Sims C, Reisenweber S, Viswanathan PC, Choi B-R, Walker WH, Salama G
Circ Res 2008 May 9 102(9):e86-100.
Sex differences in cardiac electrical and mechanical properties have been the subject of intense clinical and basic science studies and have been shown to underlie sex differences in responses to pharmacological agents and arrhythmia susceptibility. More precisely, women have longer QT intervals than men as recorded by cardiac electrograms (EKG) and have a higher risk of polymorphic ventricular arrhythmias, called Torsade de Pointes (TdP) in both drug-acquired and hereditary forms of the long QT syndrome type 2 (LQT2). Congenital forms of LQT2 are due to mutations of HERG, resulting in a loss of function of the K+ current, IKr (which inhibits cardiac repolarization) and to a greater susceptibility to TdP. In the acquired form of LQT2, TdP results from the administration of a drug that inhibits IKr resulting in prolonged action potential durations (APDs) and the firing of premature depolarizing spikes during the plateau phase of the AP, or early afterdepolarizations (EADs). The current consensus is that women have a reduced ‘repolarization reserve’ caused by lower levels of K+ channel expression and reduced IKr compared to men.Sims et al., discovered that in adult rabbits, the L-type Ca2+ current is larger in females than males at the base of the heart whereas these differences are reversed in adolescent animals.
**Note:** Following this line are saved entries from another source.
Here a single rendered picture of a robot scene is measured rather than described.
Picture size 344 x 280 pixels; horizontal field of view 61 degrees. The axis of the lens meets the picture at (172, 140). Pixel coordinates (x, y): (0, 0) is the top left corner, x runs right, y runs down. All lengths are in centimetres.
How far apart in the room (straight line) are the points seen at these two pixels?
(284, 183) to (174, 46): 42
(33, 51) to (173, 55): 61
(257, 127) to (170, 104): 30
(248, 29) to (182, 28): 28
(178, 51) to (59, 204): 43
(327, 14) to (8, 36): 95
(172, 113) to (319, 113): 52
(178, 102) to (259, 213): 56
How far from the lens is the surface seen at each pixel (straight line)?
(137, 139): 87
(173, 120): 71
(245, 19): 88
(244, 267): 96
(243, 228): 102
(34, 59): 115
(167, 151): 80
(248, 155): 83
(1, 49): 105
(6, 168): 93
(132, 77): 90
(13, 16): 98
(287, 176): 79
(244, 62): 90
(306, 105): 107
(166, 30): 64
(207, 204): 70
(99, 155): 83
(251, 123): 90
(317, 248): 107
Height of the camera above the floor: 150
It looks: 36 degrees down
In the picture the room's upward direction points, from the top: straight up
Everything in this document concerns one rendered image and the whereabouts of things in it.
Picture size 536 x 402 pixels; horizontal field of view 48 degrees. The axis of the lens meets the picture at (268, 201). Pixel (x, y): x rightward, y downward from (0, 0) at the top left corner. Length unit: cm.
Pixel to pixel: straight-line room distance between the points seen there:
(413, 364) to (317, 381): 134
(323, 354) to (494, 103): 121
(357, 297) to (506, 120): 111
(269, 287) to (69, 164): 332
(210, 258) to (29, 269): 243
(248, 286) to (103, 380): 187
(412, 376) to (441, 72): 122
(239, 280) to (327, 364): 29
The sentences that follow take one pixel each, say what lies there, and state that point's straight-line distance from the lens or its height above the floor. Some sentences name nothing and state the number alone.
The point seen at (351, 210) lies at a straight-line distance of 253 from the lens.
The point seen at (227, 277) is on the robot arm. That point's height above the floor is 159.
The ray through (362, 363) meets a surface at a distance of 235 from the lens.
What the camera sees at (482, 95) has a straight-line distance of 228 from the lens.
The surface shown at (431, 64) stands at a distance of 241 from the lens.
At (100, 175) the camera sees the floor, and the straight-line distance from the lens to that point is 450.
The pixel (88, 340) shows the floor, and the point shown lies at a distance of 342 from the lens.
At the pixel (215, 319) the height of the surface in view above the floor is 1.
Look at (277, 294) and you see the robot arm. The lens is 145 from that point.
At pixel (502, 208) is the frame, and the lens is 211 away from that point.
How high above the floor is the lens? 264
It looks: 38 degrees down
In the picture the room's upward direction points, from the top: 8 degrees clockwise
Based on experimental and mathematical modeling, they showed that the higher levels of Ca2+ current promoted early afterdepolarizations and TdP. Moreover, in adolescents (men and rabbits) before the surge of sex hormones the vulnerability to TdP is reversed with males being more susceptible to lethal arrhythmias than females, even though the young female heart has longer QT and APD. Optical mapping of electrical activity revealed that arrhythmias are initiated at the base of the heart where the Ca2+ current is elevated. The work strongly suggests that differences in K+ channel function alone do not explain sex differences in arrhythmia risk and that sex differences in Ca2+ current influence the action potential duration, cellular Ca2+ overload, the incidence of EADs and the onset of arrhythmias.